■ PROBLEM DESCRIPTION:
Lines holding the word "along" are the ones to copy from the data below.

******************************

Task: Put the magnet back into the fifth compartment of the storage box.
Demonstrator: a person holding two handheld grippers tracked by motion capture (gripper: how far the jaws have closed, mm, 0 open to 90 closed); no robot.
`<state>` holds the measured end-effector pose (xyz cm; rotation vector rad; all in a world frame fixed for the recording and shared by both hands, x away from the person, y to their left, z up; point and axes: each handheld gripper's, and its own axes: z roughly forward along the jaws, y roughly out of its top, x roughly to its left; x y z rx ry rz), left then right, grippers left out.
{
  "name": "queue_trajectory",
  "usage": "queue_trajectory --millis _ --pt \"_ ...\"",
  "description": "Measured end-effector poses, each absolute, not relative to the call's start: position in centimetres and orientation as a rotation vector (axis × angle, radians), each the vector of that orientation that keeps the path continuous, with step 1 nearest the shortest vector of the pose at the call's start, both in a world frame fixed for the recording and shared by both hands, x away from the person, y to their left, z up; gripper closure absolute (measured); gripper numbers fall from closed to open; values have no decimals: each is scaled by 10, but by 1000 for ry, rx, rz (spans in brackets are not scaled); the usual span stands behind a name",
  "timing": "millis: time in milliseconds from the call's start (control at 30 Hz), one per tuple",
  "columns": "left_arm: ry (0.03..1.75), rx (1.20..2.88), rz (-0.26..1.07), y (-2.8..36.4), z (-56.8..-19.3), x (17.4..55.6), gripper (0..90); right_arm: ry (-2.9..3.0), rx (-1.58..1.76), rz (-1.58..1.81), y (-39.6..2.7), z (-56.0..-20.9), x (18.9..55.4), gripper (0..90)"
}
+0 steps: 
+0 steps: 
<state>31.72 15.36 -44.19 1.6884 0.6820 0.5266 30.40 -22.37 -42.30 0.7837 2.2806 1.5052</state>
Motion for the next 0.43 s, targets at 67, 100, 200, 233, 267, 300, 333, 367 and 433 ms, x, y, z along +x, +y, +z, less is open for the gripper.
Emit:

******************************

■ WRITTEN REPLY:
`<state>` holds the measured end-effector pose (xyz cm; rotation vector rad; all in a world frame fixed for the recording and shared by both hands, x away from the person, y to their left, z up; point and axes: each handheld gripper's, and its own axes: z roughly forward along the jaws, y roughly out of its top, x roughly to its left; x y z rx ry rz), left then right, grippers left out.
Motion for the next 0.43 s, targets at 67, 100, 200, 233, 267, 300, 333, 367 and 433 ms, x, y, z along +x, +y, +z, less is open for the gripper.

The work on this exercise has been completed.